With the Lakers still in rebuilding mode, the team will continue to target players through both the draft and free agency, which doesn’t guarantee the Brazilian a spot on next year’s roster; as a young, talented point guard would be preferred in the team’s big picture to turn the franchise around overall.
Huertas also lacks lateral quickness and athleticism, two key talents that most point guards in this league have which is mainly why he struggles so much defensively. However, at his age and with the experience he’s already had overseas, we know what his game is. And even with his best attribute being his passing ability, he is often caught telegraphing his passes (although it’s something he’s vastly improved on). As more teams get film on how he distributes his passes, the more it’ll become a problem if Huertas does continue with the Lakers or any other NBA team.

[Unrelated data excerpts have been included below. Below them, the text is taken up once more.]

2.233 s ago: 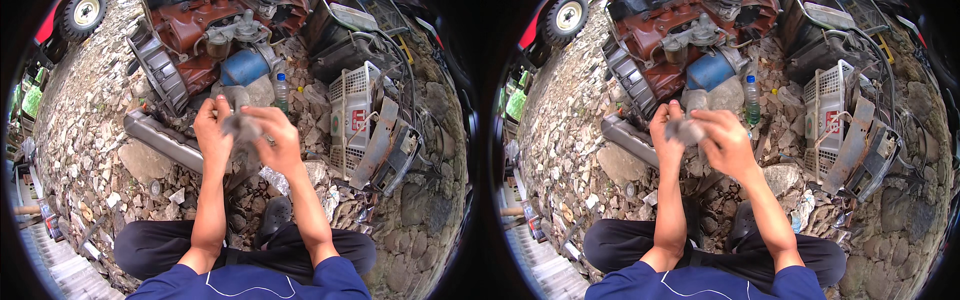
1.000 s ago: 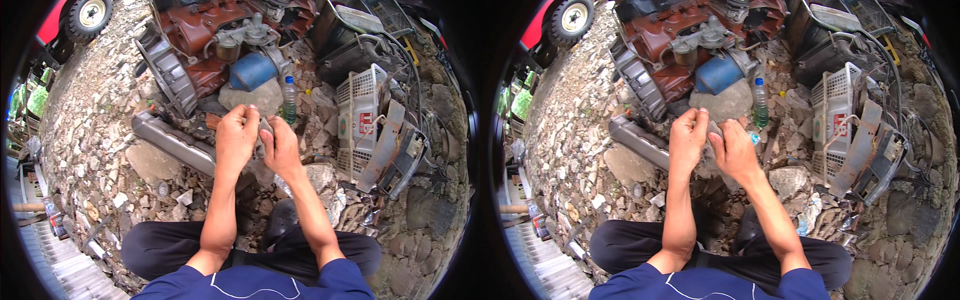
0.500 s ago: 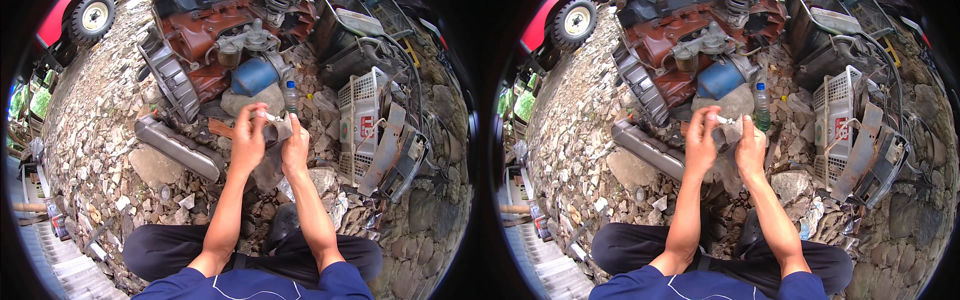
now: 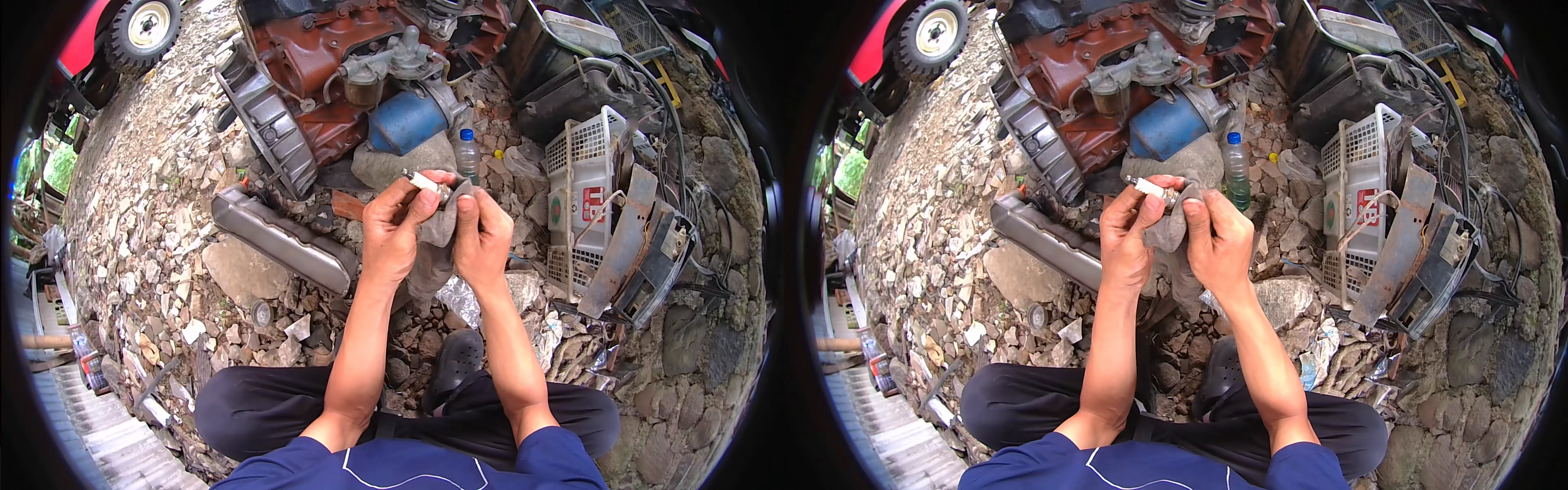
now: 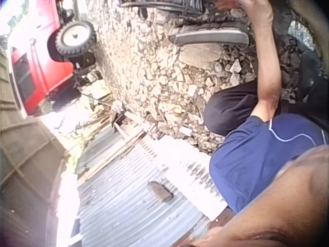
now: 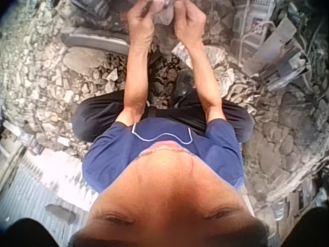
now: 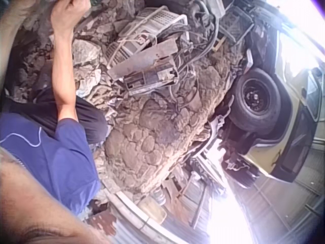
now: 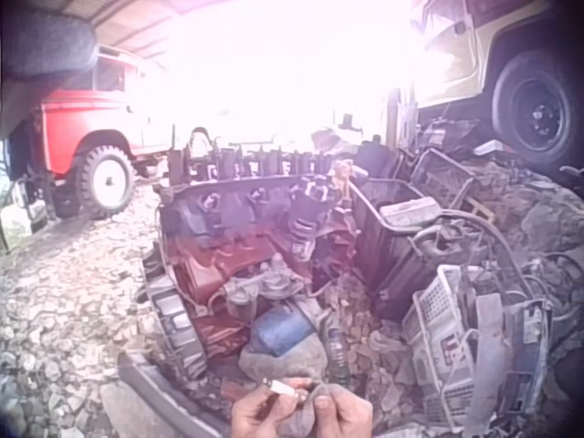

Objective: The person cleans a spark plug by scrubbing it with a wire brush and wiping it with a cloth.

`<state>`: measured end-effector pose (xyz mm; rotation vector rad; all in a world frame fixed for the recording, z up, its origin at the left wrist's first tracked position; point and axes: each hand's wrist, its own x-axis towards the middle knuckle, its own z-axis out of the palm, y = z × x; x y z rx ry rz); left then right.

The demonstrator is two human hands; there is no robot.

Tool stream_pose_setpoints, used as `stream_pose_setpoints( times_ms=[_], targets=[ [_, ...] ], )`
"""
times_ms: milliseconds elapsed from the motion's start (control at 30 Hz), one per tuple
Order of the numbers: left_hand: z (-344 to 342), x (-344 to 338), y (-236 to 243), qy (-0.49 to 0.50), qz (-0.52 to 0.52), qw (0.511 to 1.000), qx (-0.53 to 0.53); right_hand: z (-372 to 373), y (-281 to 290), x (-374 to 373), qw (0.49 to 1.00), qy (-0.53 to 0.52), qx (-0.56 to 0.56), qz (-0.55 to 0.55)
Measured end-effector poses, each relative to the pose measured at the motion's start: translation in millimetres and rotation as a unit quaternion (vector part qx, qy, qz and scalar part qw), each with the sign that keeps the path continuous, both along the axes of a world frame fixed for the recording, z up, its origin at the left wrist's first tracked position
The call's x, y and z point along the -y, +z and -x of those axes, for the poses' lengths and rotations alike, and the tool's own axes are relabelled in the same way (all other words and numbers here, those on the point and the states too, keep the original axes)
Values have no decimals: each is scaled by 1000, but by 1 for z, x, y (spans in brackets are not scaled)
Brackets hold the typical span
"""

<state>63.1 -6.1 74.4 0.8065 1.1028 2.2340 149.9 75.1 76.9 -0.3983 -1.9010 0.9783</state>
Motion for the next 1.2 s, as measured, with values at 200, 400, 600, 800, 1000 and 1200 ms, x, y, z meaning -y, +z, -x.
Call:
stream_pose_setpoints(
  times_ms=[200,400,600,800,1000,1200],
  targets=[
    [-9,-1,9,4,-54,998,7,-1,-3,7,982,-112,-97,116],
    [7,12,14,-100,-82,989,67,-13,-3,-18,860,32,-389,331],
    [-7,4,16,113,125,970,-176,-4,24,15,978,113,-57,166],
    [-4,3,13,102,246,945,-188,10,-4,14,904,162,-56,391],
    [17,3,-8,-102,201,974,-13,11,-27,-2,911,53,-166,375],
    [21,14,-7,-221,104,931,271,-1,-8,-8,965,26,-110,236]
  ],
)
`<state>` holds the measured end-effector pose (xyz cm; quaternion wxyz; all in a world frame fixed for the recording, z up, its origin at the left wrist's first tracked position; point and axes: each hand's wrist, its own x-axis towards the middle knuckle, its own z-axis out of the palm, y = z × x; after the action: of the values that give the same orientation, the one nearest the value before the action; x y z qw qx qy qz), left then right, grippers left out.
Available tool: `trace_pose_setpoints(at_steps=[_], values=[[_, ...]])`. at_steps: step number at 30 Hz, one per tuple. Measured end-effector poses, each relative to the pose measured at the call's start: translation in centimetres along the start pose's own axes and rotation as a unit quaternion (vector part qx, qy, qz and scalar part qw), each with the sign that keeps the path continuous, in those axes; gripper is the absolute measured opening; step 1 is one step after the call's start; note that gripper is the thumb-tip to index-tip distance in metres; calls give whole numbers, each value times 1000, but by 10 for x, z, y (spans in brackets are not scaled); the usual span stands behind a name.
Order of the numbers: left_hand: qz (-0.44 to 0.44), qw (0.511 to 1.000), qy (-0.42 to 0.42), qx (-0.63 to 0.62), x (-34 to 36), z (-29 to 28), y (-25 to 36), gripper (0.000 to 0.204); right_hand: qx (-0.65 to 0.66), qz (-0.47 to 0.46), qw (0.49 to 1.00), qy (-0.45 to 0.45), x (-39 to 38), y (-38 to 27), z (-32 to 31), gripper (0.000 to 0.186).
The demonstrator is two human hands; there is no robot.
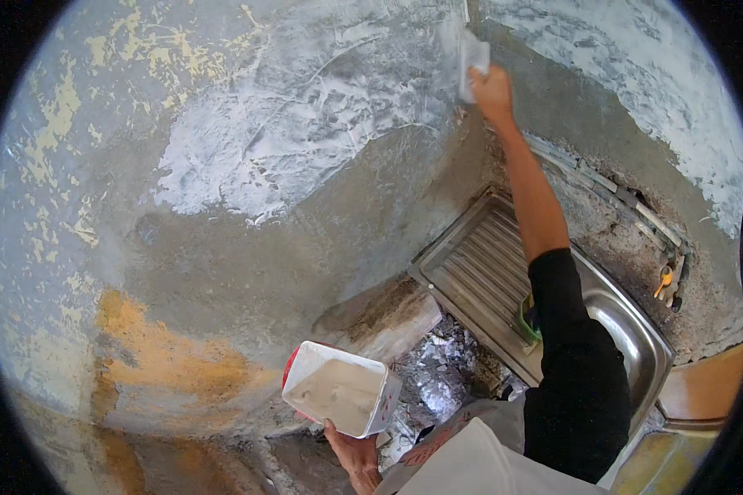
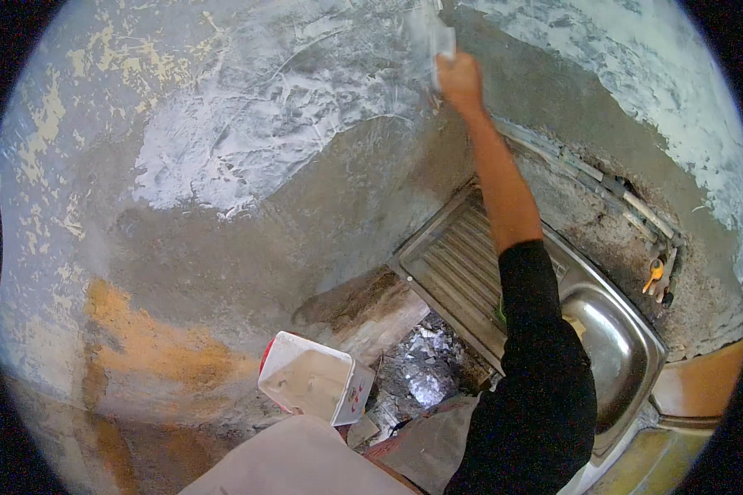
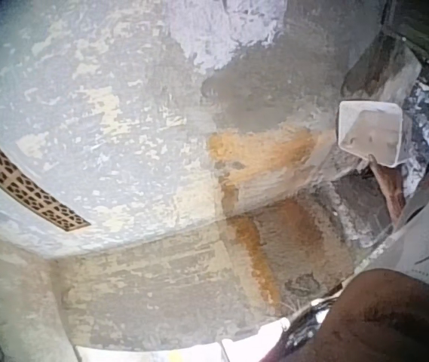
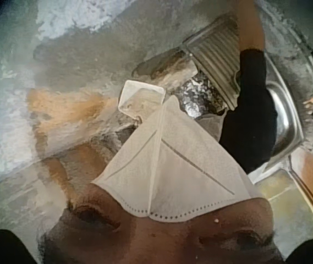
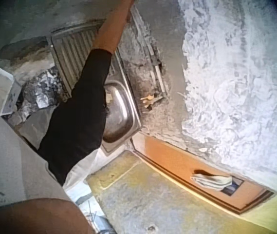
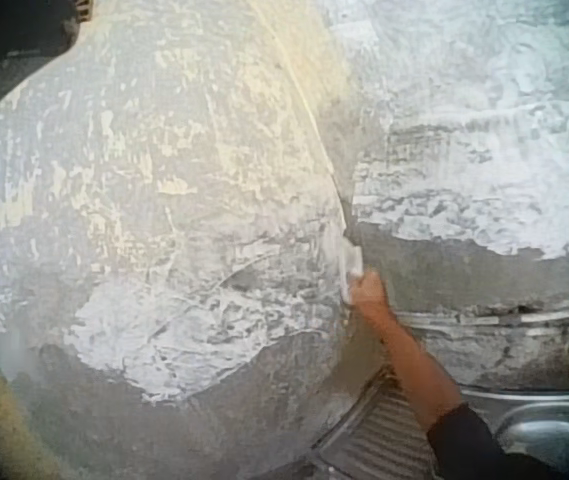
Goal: The person applies white plaster to a wall by taking it from a small bucket and spreading it with a spatula or trowel.
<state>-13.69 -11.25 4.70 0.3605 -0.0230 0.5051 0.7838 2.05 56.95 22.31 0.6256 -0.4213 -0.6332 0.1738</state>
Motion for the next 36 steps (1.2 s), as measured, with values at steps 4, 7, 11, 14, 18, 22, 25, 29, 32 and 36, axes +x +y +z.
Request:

With Marcelo set to turn 33 by the time next season rolls around, I ultimately think his return depends on what the Lakers get (or don’t get) in the off-season. If Los Angeles were to strike out in free agency again and not draft any notable guards, having Huertas return as a third-stringer wouldn’t hurt the team – especially if he can build off his recent play next season.
Maximo Gonzales (@MaximoBGonzales): Many fans in Lakers Nation have once again found themselves frustrated after yet another underwhelming offseason in which the purple and gold failed to sign any of their primary targets. However, they did take a risk in a signing a 32-year-old point guard from the Spanish League in Marcelo Huertas.
Huertas made an immediate impact in the preseason, thus solidifying his spot on the roster virtually after one game, but up until recently, we hadn’t seen very much of Huertas, so we as fans were left questioning whether or not he was here to make an actual impact, or was simply just another player waiting to join the long list of Lakers cast-offs.
Needless to say, Marcelo has answered all these questions and then some. The playmaker from Brazil is a high-voltage spark off the bench, his craftiness around the rim and dynamic passing ability make him easily capable of making those around him better. And although I’d love to have him around to teach Clarkson and Russell the ways of ball distribution, I think the Lakers can exchange him for the right price if he continues to play the way he has been.
The main reason being is that Huertas isn’t necessarily a vital piece in the future of this young Lakers squad moving forward. Like I said before, he is 32 and the days of his prime are all but behind him. Unless the Lakers are planning some overhaul of players that would make them an instant contender, I think trading Huertas for perhaps an athletic defender on the wing would make more sense for this team moving forward.
Huertas is quite the bargain when you look at his salary compared to his recent production, and with every playoff team outside of Golden State and San Antonio in desperate need of a playmaking point guard to come off the bench, I wouldn’t be surprised if “Marcelihno” is thrown in the mix.